22. Help my neighbor write her personal history over the summer.
Oh... forgot about that one.
 23. Do the best I can with whatever comes my way, but don't freak out about thinks that I have no control over.
Better than last year. 
24. Go to the Temple at least 13 times this year.
I really should have counted. But I know I fell short.
25. Be more kind. Be more tolerant. Be more certain. Be myself... but better.
Probably.

 So there are the stats. But. um. What does it mean?
Well. I got a lot done. Even when I fail at completely fulfilling some grand plan... I usually have something good to show for it.
So. Here are some of my favorite results.

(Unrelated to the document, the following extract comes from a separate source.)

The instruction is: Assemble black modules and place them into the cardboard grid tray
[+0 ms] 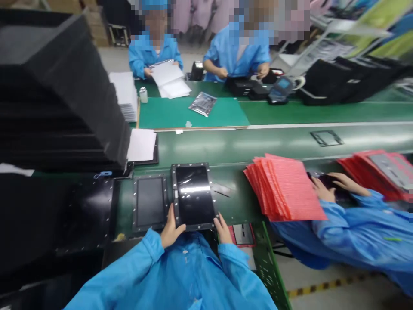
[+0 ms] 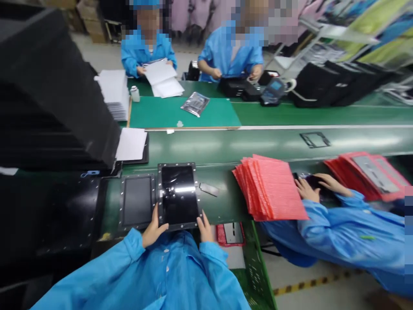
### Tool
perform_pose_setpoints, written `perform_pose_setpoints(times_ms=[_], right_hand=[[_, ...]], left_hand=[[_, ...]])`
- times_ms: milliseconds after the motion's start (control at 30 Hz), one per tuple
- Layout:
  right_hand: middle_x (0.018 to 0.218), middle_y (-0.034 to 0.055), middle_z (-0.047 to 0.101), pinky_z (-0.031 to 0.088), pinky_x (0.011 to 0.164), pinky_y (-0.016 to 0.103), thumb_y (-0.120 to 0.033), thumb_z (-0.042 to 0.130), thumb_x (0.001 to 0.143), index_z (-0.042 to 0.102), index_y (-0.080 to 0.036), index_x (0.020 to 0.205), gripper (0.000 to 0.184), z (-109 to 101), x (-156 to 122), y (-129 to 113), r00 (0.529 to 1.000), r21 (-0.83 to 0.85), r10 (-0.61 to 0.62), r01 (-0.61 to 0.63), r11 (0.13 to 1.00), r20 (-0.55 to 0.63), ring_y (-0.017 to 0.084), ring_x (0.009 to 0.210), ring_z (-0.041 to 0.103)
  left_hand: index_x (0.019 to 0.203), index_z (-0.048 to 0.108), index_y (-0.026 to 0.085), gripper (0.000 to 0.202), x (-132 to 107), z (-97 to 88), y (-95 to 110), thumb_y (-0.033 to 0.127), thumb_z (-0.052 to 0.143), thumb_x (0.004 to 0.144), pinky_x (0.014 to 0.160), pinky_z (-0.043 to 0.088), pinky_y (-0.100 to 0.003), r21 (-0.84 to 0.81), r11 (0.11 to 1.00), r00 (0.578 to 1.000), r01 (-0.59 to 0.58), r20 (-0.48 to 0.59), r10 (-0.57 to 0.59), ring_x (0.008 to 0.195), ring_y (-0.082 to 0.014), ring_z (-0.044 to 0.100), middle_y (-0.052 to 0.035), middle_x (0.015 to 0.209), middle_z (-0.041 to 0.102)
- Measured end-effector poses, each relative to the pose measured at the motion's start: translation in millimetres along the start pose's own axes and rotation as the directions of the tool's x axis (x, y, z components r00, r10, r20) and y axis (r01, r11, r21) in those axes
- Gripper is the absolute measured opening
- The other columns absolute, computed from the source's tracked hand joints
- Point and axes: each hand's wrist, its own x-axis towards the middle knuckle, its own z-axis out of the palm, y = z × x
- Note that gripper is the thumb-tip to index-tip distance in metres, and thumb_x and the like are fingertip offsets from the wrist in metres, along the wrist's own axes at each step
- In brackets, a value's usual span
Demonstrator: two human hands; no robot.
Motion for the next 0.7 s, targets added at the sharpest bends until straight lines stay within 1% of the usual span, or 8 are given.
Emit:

(Everything I've written for this year is labeled "Words")
Books of Blake
Literary Mash
Time is a legal tender
Abandoned
Easter
A day without sunrise
En Memorium
Anticipated Eulogy
packing up the past
A life well lived
Eliza Dear
Faithful as a fangirl
The Husband List
wandering waywardly
Creation calls
A five minute storm
White Crayon
I did not forget
Farewell to Young

2013 has been good to me in so many ways. I'm sad to see it go.
2014 is frighteningly unknown.
But it's not like I have a choice in the matter, so it's time to gear up for another year.